--- WHAT TO WORK ON ---
From the first line to the last, restate the material word for word, omitting pictures.

--- DATASET SECTION ---
------------------------------

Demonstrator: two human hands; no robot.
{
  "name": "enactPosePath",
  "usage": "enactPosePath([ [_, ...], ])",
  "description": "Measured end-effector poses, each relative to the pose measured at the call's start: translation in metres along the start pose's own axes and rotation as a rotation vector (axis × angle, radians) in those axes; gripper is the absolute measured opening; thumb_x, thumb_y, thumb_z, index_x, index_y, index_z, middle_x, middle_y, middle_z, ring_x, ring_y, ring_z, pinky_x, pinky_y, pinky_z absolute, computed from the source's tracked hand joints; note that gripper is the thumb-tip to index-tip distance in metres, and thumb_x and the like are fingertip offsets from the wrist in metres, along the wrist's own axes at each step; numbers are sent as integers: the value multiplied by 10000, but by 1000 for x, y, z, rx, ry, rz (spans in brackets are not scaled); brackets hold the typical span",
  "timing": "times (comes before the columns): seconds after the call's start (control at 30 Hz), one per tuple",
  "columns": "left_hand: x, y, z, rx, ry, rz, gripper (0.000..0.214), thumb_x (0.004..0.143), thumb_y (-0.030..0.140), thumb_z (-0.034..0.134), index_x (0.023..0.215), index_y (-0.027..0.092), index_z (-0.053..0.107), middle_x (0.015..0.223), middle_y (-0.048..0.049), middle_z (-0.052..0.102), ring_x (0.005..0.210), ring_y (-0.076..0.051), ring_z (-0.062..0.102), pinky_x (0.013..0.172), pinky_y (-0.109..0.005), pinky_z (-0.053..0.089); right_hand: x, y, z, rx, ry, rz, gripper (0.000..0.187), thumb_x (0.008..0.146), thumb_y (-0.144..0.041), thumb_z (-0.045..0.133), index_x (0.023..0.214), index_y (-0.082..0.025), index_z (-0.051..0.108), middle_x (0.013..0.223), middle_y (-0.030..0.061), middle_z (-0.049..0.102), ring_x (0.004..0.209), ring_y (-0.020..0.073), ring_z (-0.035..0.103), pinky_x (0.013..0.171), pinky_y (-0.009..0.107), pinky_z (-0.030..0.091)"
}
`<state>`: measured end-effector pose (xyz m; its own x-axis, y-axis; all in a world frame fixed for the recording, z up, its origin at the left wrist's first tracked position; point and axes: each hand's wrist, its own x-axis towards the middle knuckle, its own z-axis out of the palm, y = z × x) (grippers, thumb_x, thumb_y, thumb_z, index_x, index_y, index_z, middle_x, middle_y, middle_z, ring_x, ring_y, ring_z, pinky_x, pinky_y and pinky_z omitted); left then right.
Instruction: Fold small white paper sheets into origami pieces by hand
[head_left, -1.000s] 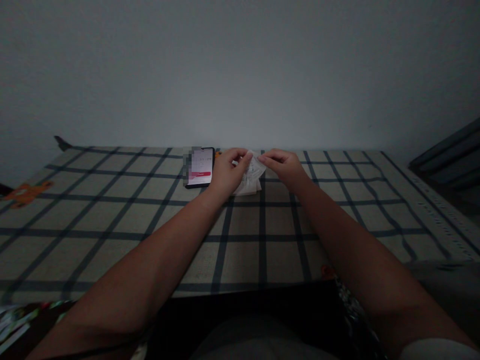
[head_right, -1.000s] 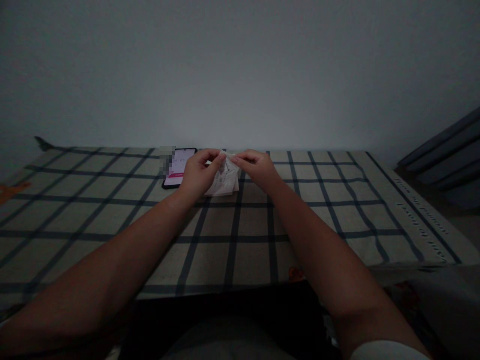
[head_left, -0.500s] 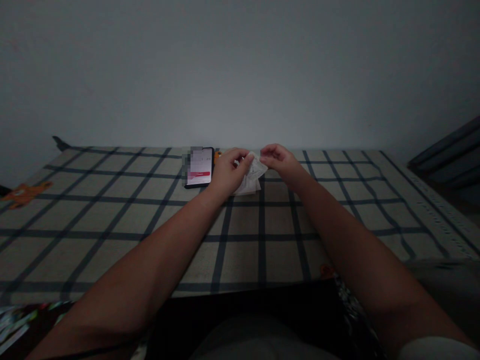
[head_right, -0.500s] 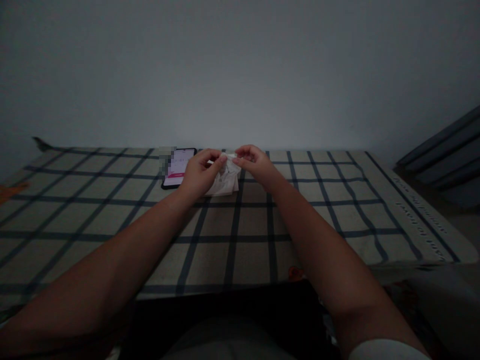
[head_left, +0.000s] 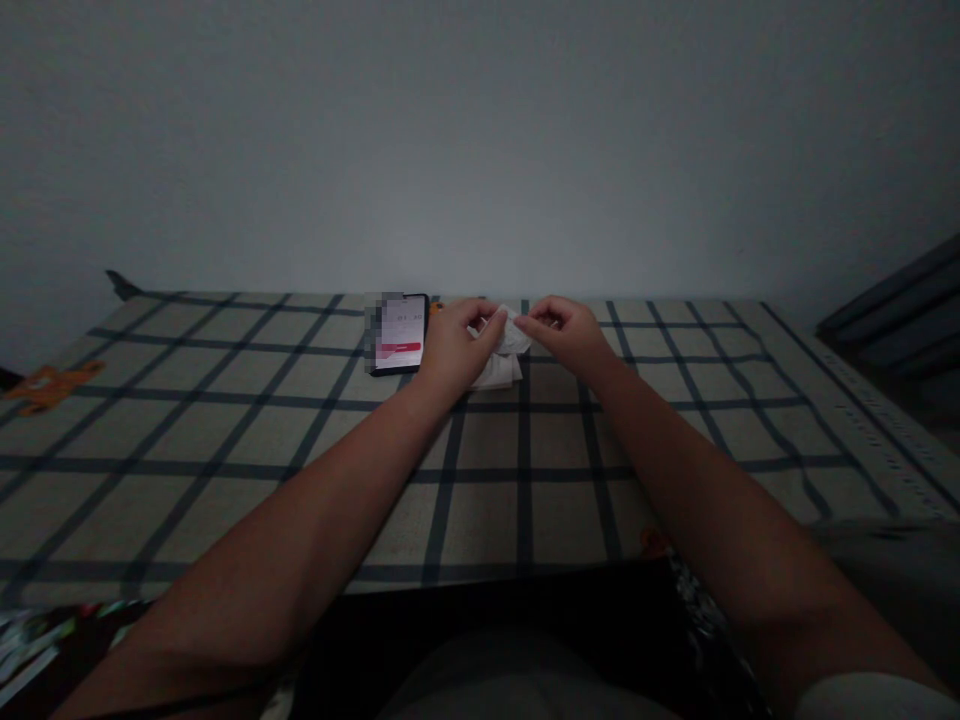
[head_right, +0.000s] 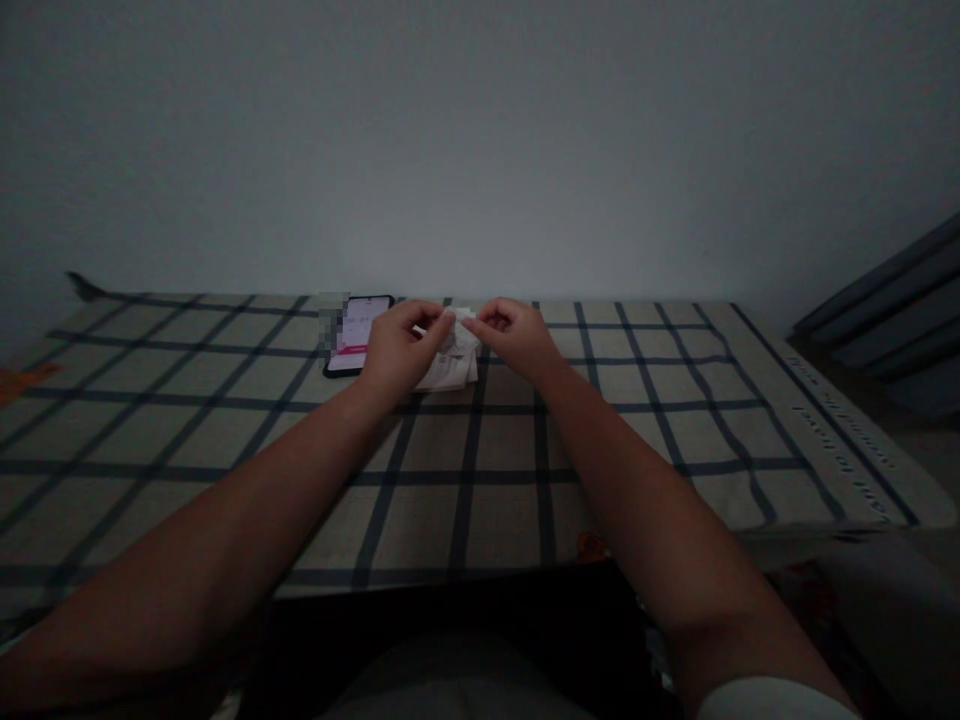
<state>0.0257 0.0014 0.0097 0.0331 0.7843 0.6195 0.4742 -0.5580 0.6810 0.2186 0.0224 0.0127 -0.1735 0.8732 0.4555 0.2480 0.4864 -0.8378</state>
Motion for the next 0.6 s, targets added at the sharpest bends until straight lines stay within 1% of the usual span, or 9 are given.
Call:
enactPosePath([
  [0.07, -1, 1, 0, 31, -3, 27, 194, 917, 362, 672, 826, 204, 736, 808, -36, 725, 774, -180, 643, 743, -309, 506, -1, -1, 1, -68, -19, -28, 365, 767, -533, 804, 734, -198, 665, 629, -32, 558, 583, 116, 429, 572, 295, 355],
  [0.17, -2, 2, 0, 57, -4, 54, 192, 911, 359, 678, 812, 206, 738, 783, -32, 707, 768, -179, 640, 735, -304, 507, -2, -1, 4, -103, 4, -78, 331, 796, -505, 784, 751, -197, 674, 645, -30, 552, 601, 122, 435, 601, 303, 371],
  [0.23, -2, 2, 1, 38, 5, 48, 201, 908, 369, 684, 812, 204, 746, 773, -31, 711, 747, -175, 642, 727, -304, 512, -3, 0, 6, -100, 21, -99, 318, 809, -499, 779, 764, -202, 673, 655, -27, 555, 618, 129, 444, 615, 304, 383],
  [0.37, -2, 1, 3, -30, 19, -32, 176, 875, 359, 712, 815, 203, 767, 784, -34, 752, 726, -174, 667, 735, -312, 538, -4, 2, 7, -106, 30, -118, 286, 829, -480, 772, 798, -216, 665, 670, -25, 562, 628, 138, 456, 625, 307, 399],
  [0.47, -2, 1, 5, -95, 12, -111, 172, 854, 357, 727, 809, 201, 781, 791, -41, 778, 725, -181, 691, 732, -315, 554, -5, 1, 7, -146, 57, -189, 223, 849, -417, 754, 807, -222, 655, 700, -16, 576, 653, 150, 484, 658, 319, 417],
  [0.6, -2, 1, 6, -145, 23, -157, 171, 839, 358, 742, 799, 200, 792, 795, -43, 797, 733, -192, 711, 724, -321, 559, -7, -3, 5, -237, 47, -295, 184, 872, -324, 702, 756, -233, 592, 750, 5, 594, 691, 165, 508, 682, 331, 422],
])
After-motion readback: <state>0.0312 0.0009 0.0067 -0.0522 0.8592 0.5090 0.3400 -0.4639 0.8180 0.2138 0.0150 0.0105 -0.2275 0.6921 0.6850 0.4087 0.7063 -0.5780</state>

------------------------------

--- OUTPUT FOR THIS EXERCISE ---
Demonstrator: two human hands; no robot.
{
  "name": "enactPosePath",
  "usage": "enactPosePath([ [_, ...], ])",
  "description": "Measured end-effector poses, each relative to the pose measured at the call's start: translation in metres along the start pose's own axes and rotation as a rotation vector (axis × angle, radians) in those axes; gripper is the absolute measured opening; thumb_x, thumb_y, thumb_z, index_x, index_y, index_z, middle_x, middle_y, middle_z, ring_x, ring_y, ring_z, pinky_x, pinky_y, pinky_z absolute, computed from the source's tracked hand joints; note that gripper is the thumb-tip to index-tip distance in metres, and thumb_x and the like are fingertip offsets from the wrist in metres, along the wrist's own axes at each step; numbers are sent as integers: the value multiplied by 10000, but by 1000 for x, y, z, rx, ry, rz (spans in brackets are not scaled); brackets hold the typical span",
  "timing": "times (comes before the columns): seconds after the call's start (control at 30 Hz), one per tuple",
  "columns": "left_hand: x, y, z, rx, ry, rz, gripper (0.000..0.214), thumb_x (0.004..0.143), thumb_y (-0.030..0.140), thumb_z (-0.034..0.134), index_x (0.023..0.215), index_y (-0.027..0.092), index_z (-0.053..0.107), middle_x (0.015..0.223), middle_y (-0.048..0.049), middle_z (-0.052..0.102), ring_x (0.005..0.210), ring_y (-0.076..0.051), ring_z (-0.062..0.102), pinky_x (0.013..0.172), pinky_y (-0.109..0.005), pinky_z (-0.053..0.089); right_hand: x, y, z, rx, ry, rz, gripper (0.000..0.187), thumb_x (0.008..0.146), thumb_y (-0.144..0.041), thumb_z (-0.045..0.133), index_x (0.023..0.214), index_y (-0.082..0.025), index_z (-0.051..0.108), middle_x (0.013..0.223), middle_y (-0.030..0.061), middle_z (-0.049..0.102), ring_x (0.004..0.209), ring_y (-0.020..0.073), ring_z (-0.035..0.103), pinky_x (0.013..0.171), pinky_y (-0.009..0.107), pinky_z (-0.030..0.091)"
}
`<state>`: measured end-effector pose (xyz m; its own x-axis, y-axis; all in a world frame fixed for the recording, z up, its origin at the left wrist's first tracked position; point and axes: each hand's wrist, its own x-axis towards the middle knuckle, its own z-axis out of the palm, y = z × x) (grippers, thumb_x, thumb_y, thumb_z, index_x, index_y, index_z, middle_x, middle_y, middle_z, ring_x, ring_y, ring_z, pinky_x, pinky_y and pinky_z omitted); left then right.
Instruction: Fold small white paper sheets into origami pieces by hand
[head_left, -1.000s] 
[head_right, -1.000s] 
[head_left, -0.500s] 
[head_right, -0.500s] 
[head_left, +0.000s] 
[head_right, +0.000s] 
<state>0.0257 0.0014 0.0097 0.0331 0.7843 0.6195 0.4742 -0.5580 0.6810 0.2186 0.0224 0.0127 -0.1735 0.8732 0.4555 0.2480 0.4864 -0.8378</state>
Motion for the next 0.6 s, targets added at the sharpest bends until straight lines stay within 1% of the usual span, or 9 are given.
Call:
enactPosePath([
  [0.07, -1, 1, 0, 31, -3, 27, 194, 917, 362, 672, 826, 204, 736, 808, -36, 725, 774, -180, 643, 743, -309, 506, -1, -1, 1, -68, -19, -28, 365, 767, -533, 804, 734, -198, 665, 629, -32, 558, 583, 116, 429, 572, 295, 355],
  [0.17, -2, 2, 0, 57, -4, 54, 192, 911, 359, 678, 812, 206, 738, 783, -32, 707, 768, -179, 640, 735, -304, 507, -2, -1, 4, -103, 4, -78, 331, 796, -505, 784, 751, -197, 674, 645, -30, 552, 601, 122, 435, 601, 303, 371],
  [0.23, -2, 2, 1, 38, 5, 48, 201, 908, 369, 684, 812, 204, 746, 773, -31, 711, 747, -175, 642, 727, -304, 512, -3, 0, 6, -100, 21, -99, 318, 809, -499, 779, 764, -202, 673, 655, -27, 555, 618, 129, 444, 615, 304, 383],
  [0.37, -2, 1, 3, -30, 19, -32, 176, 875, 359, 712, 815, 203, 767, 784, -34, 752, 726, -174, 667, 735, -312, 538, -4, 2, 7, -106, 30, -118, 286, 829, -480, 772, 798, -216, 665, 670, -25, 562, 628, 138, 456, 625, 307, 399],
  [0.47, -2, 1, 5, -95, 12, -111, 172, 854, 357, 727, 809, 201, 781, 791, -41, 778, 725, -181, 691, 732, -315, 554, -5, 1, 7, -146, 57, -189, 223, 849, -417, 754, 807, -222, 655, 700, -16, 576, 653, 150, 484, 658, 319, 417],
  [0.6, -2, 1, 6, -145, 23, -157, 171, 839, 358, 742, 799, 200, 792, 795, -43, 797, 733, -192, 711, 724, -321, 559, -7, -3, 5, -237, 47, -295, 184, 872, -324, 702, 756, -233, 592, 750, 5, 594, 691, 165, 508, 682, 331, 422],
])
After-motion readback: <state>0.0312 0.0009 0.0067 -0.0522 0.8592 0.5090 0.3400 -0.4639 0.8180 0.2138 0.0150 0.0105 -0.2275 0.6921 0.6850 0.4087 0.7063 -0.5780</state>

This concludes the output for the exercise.